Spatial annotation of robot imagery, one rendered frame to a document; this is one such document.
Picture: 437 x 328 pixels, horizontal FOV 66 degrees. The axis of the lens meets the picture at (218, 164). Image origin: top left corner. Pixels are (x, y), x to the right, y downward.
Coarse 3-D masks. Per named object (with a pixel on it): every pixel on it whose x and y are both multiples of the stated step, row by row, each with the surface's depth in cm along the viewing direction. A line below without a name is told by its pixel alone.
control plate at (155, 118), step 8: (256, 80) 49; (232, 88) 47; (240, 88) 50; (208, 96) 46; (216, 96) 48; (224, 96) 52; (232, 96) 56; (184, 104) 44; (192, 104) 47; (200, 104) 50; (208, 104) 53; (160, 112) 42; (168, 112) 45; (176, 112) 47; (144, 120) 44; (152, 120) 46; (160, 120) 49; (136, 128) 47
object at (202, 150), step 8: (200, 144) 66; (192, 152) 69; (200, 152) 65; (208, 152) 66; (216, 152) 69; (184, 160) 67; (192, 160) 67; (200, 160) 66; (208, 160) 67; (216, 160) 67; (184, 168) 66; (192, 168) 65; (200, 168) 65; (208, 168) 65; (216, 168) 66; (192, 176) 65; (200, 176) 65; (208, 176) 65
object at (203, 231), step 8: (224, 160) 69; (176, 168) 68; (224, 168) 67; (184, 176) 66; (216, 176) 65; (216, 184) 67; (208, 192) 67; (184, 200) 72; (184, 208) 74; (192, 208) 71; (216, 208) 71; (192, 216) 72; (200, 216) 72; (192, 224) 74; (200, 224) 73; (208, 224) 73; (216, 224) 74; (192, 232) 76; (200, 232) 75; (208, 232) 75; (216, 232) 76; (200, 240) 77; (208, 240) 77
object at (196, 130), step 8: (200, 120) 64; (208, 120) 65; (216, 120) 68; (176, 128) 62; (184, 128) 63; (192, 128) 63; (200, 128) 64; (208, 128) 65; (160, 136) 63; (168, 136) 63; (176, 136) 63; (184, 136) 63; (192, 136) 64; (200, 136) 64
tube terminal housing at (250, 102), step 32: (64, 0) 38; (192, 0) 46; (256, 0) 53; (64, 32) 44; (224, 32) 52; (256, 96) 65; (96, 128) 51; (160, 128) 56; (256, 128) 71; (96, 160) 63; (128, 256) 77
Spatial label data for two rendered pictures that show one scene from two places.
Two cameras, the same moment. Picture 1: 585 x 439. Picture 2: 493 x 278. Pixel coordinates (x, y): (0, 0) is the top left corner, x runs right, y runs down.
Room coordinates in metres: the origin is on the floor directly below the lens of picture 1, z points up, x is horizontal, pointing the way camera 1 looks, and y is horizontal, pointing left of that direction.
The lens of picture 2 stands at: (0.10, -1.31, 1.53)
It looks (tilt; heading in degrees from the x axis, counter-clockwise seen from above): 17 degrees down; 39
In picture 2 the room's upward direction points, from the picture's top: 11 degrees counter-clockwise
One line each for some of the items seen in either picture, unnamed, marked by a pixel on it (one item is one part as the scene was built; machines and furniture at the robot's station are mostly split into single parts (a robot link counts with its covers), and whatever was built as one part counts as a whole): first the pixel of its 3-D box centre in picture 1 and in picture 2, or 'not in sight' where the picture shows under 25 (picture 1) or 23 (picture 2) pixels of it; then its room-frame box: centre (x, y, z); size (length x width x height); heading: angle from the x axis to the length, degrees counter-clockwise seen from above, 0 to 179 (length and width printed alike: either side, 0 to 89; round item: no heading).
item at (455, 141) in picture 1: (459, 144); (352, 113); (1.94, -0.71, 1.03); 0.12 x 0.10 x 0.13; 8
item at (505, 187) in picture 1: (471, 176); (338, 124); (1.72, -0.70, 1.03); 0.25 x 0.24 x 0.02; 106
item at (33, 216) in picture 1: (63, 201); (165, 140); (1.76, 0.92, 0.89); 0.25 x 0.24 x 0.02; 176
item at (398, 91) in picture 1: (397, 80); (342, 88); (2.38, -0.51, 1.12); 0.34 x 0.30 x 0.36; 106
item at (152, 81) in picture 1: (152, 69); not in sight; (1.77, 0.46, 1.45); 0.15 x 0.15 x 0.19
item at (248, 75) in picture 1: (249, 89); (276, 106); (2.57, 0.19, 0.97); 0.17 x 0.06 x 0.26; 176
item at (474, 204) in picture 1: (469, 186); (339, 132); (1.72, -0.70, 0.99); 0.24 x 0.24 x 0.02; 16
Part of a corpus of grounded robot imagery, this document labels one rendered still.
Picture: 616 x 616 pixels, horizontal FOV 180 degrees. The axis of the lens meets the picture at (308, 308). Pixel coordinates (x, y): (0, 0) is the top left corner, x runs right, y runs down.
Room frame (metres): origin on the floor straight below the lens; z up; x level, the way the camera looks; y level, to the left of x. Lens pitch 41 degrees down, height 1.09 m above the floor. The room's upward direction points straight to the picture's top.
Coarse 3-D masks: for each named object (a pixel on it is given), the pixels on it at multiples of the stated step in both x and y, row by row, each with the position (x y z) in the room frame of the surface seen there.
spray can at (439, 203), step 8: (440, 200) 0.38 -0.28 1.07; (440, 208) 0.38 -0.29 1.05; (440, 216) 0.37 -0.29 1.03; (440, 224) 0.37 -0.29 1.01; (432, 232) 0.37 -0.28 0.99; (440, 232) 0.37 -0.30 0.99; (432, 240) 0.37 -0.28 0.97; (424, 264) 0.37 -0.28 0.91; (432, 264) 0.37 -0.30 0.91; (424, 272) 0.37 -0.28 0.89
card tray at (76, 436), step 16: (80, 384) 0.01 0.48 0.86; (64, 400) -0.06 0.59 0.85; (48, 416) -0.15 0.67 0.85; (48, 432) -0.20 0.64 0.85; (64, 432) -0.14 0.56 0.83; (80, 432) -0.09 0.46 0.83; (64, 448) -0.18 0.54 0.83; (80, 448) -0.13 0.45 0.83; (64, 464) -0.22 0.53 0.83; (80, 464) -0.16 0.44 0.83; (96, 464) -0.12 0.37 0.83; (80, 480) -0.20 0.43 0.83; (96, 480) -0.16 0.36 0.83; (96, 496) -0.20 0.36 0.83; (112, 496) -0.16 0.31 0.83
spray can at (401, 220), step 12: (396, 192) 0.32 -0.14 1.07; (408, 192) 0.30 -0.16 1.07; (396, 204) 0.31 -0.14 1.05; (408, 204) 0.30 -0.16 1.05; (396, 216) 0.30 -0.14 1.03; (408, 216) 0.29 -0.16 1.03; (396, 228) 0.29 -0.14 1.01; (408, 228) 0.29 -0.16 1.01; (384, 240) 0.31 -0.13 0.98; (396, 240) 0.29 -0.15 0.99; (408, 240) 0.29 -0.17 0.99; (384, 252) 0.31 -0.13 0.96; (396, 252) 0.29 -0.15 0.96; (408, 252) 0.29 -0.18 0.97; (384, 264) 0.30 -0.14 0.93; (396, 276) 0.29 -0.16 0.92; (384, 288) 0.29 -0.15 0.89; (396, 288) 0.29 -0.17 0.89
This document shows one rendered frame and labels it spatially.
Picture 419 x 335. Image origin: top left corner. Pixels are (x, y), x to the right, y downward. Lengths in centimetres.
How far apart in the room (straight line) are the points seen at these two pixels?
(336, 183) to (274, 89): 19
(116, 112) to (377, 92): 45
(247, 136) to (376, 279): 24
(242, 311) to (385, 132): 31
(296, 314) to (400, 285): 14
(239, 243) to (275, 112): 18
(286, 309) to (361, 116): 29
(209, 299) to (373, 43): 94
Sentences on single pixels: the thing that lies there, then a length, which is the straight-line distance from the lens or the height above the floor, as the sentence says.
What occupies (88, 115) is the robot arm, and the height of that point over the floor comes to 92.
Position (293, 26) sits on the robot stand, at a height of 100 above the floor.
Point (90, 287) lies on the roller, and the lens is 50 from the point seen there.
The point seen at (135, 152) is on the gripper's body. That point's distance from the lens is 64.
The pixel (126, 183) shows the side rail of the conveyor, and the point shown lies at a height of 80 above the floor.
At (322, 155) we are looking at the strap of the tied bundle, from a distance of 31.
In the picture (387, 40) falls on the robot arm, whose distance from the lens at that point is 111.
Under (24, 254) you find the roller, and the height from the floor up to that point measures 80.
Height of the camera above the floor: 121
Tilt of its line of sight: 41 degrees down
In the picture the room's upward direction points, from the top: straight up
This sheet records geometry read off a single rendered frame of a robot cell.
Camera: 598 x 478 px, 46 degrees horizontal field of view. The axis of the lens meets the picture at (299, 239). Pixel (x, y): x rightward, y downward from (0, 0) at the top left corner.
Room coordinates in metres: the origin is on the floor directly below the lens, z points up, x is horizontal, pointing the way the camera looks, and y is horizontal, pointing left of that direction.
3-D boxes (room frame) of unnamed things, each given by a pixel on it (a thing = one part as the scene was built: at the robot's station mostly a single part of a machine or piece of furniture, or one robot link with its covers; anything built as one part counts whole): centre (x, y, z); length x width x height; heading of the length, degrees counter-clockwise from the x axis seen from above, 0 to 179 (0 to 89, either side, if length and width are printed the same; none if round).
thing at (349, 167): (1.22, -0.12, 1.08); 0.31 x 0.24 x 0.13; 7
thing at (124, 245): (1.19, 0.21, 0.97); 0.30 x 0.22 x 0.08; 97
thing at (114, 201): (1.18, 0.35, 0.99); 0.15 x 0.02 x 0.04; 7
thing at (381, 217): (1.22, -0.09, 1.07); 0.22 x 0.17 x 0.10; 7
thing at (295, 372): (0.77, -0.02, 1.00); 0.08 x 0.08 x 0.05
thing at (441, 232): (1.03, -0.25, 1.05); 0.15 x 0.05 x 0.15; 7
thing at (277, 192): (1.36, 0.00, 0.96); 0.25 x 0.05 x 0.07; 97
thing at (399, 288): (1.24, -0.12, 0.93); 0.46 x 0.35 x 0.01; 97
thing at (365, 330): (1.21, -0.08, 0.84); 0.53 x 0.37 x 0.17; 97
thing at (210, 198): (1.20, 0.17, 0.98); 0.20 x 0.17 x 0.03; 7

──────────────────────────────

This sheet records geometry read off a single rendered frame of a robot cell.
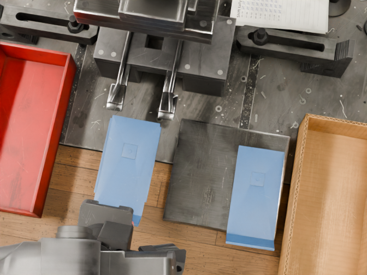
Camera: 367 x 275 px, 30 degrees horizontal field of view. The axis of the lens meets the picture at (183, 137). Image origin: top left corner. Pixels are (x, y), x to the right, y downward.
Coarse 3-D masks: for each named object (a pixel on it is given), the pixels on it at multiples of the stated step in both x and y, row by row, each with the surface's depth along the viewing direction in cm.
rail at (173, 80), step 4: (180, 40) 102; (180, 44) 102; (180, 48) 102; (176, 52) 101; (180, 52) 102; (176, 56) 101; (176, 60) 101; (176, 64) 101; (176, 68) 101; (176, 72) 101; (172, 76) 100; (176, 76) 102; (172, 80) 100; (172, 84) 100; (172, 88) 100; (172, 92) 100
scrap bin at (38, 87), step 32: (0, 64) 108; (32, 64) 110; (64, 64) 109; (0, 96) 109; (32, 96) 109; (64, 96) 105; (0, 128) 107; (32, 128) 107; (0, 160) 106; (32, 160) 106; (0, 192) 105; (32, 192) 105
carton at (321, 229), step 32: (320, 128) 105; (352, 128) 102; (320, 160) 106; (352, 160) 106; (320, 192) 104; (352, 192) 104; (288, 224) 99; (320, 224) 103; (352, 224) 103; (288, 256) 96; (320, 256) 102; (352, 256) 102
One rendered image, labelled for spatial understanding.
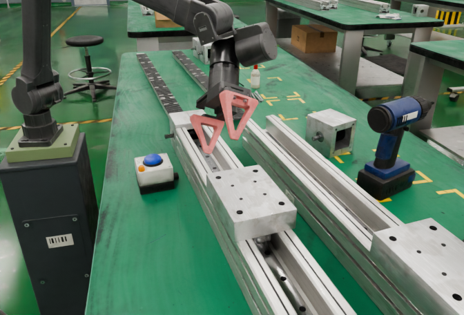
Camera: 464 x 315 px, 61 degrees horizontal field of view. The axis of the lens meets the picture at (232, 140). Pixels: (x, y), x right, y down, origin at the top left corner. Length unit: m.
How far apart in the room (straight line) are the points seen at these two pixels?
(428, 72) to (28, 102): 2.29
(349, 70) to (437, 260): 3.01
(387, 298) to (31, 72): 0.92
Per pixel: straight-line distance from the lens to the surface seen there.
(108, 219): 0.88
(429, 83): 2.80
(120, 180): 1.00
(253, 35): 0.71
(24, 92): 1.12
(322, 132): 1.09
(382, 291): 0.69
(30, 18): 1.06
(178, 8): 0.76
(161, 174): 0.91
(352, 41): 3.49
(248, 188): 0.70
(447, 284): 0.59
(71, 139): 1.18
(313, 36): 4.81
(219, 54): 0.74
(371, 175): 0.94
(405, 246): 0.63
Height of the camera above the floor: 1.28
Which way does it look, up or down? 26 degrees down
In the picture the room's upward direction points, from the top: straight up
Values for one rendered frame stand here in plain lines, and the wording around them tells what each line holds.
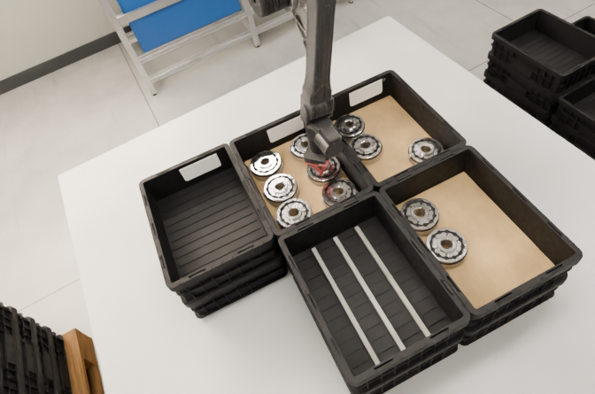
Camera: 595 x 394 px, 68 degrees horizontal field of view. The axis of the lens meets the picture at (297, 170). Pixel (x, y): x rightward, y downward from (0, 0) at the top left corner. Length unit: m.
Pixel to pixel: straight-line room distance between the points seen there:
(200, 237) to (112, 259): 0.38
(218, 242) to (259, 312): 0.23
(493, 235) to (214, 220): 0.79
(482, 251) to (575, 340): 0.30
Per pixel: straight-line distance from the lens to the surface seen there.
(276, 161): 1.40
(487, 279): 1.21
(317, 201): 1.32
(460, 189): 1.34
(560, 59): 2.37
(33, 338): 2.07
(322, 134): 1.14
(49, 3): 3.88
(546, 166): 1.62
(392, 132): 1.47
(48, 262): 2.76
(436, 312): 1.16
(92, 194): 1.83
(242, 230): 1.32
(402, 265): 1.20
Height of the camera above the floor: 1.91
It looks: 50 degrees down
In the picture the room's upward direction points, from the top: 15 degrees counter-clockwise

──────────────────────────────

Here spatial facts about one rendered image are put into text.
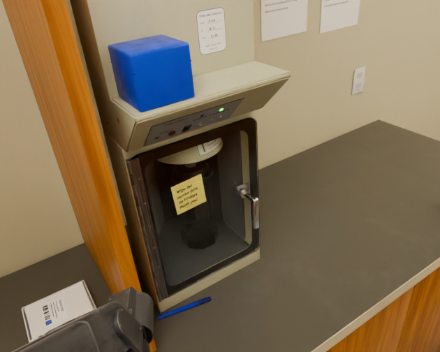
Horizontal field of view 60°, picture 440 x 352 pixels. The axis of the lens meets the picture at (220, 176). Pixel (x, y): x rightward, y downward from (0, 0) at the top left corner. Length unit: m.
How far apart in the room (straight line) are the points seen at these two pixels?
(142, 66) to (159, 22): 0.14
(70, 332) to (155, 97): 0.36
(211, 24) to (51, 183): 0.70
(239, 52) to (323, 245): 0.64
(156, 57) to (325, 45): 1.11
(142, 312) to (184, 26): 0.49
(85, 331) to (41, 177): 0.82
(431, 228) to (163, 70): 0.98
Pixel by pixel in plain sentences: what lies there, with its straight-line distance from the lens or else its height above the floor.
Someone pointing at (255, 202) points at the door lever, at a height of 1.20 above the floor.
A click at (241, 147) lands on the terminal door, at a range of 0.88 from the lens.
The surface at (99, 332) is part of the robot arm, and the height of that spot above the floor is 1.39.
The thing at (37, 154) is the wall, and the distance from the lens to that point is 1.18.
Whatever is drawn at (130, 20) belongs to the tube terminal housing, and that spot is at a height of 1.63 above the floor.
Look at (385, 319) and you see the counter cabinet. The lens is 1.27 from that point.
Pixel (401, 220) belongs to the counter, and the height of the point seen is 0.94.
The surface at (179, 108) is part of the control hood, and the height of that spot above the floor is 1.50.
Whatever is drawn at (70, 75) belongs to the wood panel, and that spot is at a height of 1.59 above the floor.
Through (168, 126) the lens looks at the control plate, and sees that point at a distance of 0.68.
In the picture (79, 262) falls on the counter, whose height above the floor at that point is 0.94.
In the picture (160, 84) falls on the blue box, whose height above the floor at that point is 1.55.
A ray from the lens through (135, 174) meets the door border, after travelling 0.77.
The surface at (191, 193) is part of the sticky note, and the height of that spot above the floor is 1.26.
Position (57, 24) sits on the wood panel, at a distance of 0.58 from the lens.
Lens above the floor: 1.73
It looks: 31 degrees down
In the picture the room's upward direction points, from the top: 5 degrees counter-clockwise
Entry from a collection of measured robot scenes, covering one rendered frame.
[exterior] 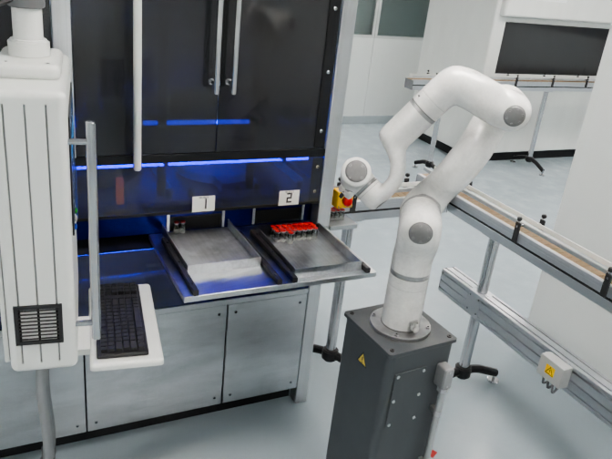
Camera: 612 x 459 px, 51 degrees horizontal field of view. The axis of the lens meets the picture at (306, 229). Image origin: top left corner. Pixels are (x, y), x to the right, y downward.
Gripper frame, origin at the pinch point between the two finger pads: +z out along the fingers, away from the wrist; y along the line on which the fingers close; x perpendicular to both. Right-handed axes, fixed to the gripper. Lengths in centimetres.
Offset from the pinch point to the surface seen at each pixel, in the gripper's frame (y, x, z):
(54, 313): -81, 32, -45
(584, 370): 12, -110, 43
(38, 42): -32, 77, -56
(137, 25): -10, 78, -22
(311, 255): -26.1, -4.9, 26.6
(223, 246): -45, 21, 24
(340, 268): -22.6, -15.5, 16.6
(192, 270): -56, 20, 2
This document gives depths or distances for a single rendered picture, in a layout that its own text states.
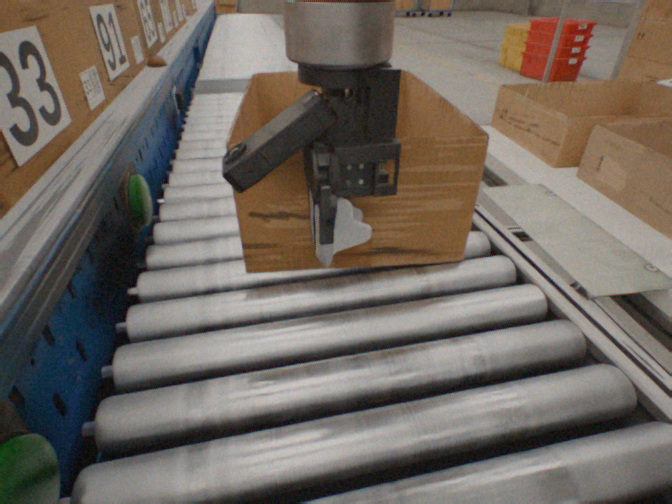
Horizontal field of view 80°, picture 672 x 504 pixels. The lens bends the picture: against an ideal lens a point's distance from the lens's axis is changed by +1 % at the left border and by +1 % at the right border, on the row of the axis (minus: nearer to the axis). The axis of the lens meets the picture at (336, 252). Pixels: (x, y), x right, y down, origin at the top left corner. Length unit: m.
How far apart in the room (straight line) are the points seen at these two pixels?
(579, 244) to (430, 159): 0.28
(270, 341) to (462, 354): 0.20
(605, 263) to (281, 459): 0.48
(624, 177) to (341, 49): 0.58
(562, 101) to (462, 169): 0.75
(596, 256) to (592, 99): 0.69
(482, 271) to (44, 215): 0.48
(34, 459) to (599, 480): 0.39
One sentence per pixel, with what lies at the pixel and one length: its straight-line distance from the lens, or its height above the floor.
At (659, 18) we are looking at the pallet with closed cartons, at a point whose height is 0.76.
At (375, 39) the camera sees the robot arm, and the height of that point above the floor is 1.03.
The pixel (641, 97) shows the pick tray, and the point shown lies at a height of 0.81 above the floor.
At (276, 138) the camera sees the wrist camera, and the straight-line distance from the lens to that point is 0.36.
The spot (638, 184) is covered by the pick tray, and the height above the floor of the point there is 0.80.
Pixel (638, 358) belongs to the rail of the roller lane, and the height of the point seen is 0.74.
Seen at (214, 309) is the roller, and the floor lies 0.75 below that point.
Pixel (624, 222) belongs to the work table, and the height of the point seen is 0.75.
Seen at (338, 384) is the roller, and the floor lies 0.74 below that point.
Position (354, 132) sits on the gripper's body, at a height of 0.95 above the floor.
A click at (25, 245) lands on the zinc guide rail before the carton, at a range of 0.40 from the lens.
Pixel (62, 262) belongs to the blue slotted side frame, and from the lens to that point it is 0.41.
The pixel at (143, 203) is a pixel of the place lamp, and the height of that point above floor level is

──────────────────────────────

THE TASK ▸ Of the lines above, output exactly those from the line bearing "tube terminal housing at" through the line bearing "Spatial label data", inclusive.

SOLVED EXERCISE ▸
tube terminal housing at (250, 102), step 32: (64, 0) 38; (192, 0) 46; (256, 0) 53; (64, 32) 44; (224, 32) 52; (256, 96) 65; (96, 128) 51; (160, 128) 56; (256, 128) 71; (96, 160) 63; (128, 256) 77
Spatial label data for two rendered pictures that show one scene from two places.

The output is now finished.